At the end of the recording session, animals were euthanized with an overdose of sodium pentobarbital, the cochleae removed “en bloc” and immersed in 4% paraformaldehyde in 0.1 M phosphate buffer for at least 24 h. The Cochlea was then decalcified for 2–3 days in 10% EDTA. At that time the otic capsule was removed, the basilar membrane was carefully dissected away from the lateral wall and modiolus (see Hutson et al. Fig. 3) and prepared for histological examination. The location of surviving hair cells in FK-treated animals was charted after staining the basilar membrane with iron hematoxylin and hair cells counted in 250 μm increments using a Zeizz Axioscope light microscope and 40 × objective (Carl Zeiss, Thornwood, NY). Alternatively, the basilar membrane was immunostained for the detection of hair cells. The membrane was rinsed in phosphate-buffered saline (PBS), blocked for 2 h in 5% normal donkey serum with 1% Triton X 100 in PBS, transferred to primary antibody solution overnight (Myosin VIIa at 1:200 in blocker solution; Proteus Biosciences; 25–6790, Ramona, CA, RRID:AB, 10,015,251), rinsed 3 × 15 min in PBS, followed by a fluorescently tagged secondary antibody for 2 h (1:500; Thermo-Fisher; A10042, Waltham,MA, RRID:AB_2534017), washed in PBS, and mounted between coverslips. Fluorescent material was imaged with a Zeiss 700 scanning laser confocal microscope (Carl Zeiss Microscopy GmbH, Jena, Germany) at × 5 magnification; the images were viewed and analyzed with Fiji for ImageJ (Schindelin et al. 2012).

Fig. 3
figure 3

Examples of responses to the different treatments for a single frequency/intensity combination (8000 Hz, 80 dB SPL) and data analysis to extract the neural spiking and dendritic contributions to the SP. A Grand average of the alternating phases for 5 normal hearing (NH) animals. The point where the SP was measured (bar) became more negative after TTX, and then more positive after KA. B Grand average data for 5 animals with outer hair cells removed with FK. The directional changes in the SP polarity after the TTX and KA were the same as NH animals. C and D Spiking and dendritic components derived after subtractions of the data in A and B, respectively. E and F Pattern of the SP changes for each of the 5 animals making up the grand averages in A and B. The pattern was similar in 9 of the 10 animals, and only 1 FK animal was different

Statistical Analysis

Within-animal effects were studied with linear mixed models in SPSS (v28, IBM, Armonk, NY) to isolate significant effects of the treatments where the random factor was the animal number and the fixed factors were frequency, intensity, and the three treatment conditions, i.e., pre- and post-TTX and then post-KA. Animals in the experimental groups were randomized, i.e., two animals were obtained at a time and one was assigned to the NH arm and one to FK, until the desired sample of 5 animals/group was reached. The NH control group was run after the experimental groups were completed. Data collection at the time of ECochG was automatic so no blinding to condition was performed.

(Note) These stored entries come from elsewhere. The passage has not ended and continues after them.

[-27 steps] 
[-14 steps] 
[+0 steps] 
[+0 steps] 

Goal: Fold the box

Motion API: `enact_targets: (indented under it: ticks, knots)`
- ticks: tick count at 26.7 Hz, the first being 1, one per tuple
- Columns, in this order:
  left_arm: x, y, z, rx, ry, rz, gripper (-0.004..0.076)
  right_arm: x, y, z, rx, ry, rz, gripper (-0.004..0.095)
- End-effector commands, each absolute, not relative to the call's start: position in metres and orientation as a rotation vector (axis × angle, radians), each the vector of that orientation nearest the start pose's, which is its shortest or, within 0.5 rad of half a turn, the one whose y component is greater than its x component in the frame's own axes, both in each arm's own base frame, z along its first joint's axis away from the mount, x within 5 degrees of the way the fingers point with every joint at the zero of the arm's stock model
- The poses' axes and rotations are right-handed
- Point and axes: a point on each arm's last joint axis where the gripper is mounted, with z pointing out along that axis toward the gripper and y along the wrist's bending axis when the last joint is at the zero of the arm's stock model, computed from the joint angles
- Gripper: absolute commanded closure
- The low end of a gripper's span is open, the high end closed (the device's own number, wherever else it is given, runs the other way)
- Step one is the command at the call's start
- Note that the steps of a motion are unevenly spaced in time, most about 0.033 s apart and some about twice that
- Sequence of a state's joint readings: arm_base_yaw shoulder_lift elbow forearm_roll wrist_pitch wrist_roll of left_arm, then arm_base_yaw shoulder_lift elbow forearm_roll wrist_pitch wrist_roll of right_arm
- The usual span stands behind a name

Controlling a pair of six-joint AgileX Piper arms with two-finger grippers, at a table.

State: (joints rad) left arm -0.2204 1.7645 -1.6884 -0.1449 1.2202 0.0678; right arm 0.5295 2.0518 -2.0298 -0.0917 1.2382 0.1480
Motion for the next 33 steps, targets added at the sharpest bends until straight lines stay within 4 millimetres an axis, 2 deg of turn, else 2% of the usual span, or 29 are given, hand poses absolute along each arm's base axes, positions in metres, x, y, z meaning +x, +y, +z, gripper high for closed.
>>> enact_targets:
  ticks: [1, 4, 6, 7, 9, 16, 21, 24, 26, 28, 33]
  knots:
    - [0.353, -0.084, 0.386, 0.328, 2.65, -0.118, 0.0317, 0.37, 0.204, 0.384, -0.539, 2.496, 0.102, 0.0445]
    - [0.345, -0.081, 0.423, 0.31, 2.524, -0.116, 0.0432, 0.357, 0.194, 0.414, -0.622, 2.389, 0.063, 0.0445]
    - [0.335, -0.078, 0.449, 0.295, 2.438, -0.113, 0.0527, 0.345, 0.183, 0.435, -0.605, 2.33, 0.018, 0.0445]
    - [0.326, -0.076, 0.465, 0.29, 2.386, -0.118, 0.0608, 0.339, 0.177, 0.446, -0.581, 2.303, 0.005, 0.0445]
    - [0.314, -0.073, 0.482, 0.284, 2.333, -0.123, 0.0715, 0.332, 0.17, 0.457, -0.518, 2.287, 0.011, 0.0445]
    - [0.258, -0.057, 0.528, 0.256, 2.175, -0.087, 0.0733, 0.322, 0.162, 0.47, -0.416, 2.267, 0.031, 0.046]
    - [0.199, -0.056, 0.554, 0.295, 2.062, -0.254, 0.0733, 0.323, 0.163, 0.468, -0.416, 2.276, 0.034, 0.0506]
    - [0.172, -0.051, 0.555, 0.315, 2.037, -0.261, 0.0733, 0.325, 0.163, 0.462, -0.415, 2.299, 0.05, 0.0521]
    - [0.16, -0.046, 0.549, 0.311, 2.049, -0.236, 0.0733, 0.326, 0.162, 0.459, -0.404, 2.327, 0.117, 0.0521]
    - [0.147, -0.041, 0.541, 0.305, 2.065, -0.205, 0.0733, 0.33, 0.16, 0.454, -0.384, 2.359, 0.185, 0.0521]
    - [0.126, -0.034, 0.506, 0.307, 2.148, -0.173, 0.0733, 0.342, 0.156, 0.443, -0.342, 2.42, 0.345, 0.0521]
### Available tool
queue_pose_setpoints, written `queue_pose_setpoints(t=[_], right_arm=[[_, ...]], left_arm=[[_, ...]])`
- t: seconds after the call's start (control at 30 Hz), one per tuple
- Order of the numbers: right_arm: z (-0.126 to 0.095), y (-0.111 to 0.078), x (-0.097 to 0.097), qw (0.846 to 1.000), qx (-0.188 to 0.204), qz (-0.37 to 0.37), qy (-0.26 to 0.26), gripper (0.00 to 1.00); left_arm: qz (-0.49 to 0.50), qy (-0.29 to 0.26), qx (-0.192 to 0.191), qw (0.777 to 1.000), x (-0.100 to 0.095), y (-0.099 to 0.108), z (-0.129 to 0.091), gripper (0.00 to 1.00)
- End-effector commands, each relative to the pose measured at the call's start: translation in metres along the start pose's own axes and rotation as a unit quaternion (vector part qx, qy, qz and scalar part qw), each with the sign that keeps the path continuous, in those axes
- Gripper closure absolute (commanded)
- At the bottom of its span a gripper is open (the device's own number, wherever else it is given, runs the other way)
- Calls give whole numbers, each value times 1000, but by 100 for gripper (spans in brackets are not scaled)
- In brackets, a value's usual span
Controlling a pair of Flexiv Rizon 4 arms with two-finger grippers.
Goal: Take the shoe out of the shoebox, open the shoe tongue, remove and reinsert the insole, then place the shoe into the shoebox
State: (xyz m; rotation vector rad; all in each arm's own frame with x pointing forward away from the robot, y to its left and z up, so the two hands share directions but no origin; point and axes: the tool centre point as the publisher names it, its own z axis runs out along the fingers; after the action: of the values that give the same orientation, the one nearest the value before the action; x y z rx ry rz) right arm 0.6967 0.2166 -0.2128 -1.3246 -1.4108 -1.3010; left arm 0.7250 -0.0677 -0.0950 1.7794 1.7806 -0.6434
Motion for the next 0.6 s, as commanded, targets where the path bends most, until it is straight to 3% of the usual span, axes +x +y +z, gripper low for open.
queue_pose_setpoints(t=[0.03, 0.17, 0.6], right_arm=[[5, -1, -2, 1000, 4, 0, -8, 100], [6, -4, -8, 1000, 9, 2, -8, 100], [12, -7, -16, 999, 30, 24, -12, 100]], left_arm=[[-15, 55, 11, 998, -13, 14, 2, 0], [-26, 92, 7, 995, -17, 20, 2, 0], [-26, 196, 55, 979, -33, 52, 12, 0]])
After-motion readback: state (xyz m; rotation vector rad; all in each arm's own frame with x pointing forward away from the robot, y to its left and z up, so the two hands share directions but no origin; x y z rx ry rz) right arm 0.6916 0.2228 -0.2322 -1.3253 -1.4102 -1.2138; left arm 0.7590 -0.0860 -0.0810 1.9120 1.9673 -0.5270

Histological analysis was done without knowledge of physiological results.

Results

Example of the Treatment Effects at a Single Frequency and Intensity

Examples of “grand average” responses for five animals each in the two initial hearing conditions (NH and FK; Fig. 3) show that for this frequency and intensity (8000 Hz at 80 dB SPL), the average effect of the TTX was to remove the CAP, as expected, and to remove a positive polarity component of the SP, driving it more negative by comparison (Fig. 3A, B). The effect of the KA was to remove a negative polarity contribution to the SP, so it again became more positive, although less than the original waveform. The remaining waveform, after both treatments, represents the combination of the OHCs and IHCs for the NH animals, and IHCs only for the FK animals. These results show that, after subtraction, the spiking and dendritic components were opposite in polarity (Fig. 3C, D). For both parts of the neural component, there was adaptation in terms of at least a partial return to baseline by the measurement point (black bar in A and B). The variability across animals, shown in Fig. 3E, F, indicates that the “v-shaped” trend was observed after the treatments in 5/5 cases for the NH animals and 4/5 for the FK. Note that for the NH animals, the pre-treatment SP could be either positive or negative while for the FK animals, it was always positive, due to the lack of a negative polarity contribution from OHCs (Pappa et al. 2019). Also, as a reference for the relative sensation levels of the stimuli, the thresholds for the FK animals to the CM at 4 kHz were approximately 30 dB higher than for the NH animals, and the maximum responses of the CM were proportionally lower as well.

Statistical Comparisons

Overall, the effects of TTX and KA were significant compared to the within-animal, pre-treatment baseline (Tables 1 and 2). Using the SP as the output variable and animal ID as the random variable, linear mixed models for each animal group showed significant fixed effects of frequency, level, and treatment (pre-TTX, post-TTX, and post-KA). The interaction of frequency and level was also significant for both groups. The NH group showed significant interactions of treatment with frequency and level, but the FK animals did not. The interaction in the NH animals suggests a relationship between the treatments and the presence of OHCs. That is, the presence of the negative polarity from the OHCs causes the pre-treatment SP to vary greatly in both magnitude and polarity as a function of frequency and intensity, in contrast to the FK animals where it is always positive. As expected in control animals (Table 3), there were significant main effect of level and frequency, and a significant interaction between level and frequency but the main effect of treatment was not significant. There were some missing conditions for 3000 Hz for one animal each in the FK and NH control animals due to a programming error.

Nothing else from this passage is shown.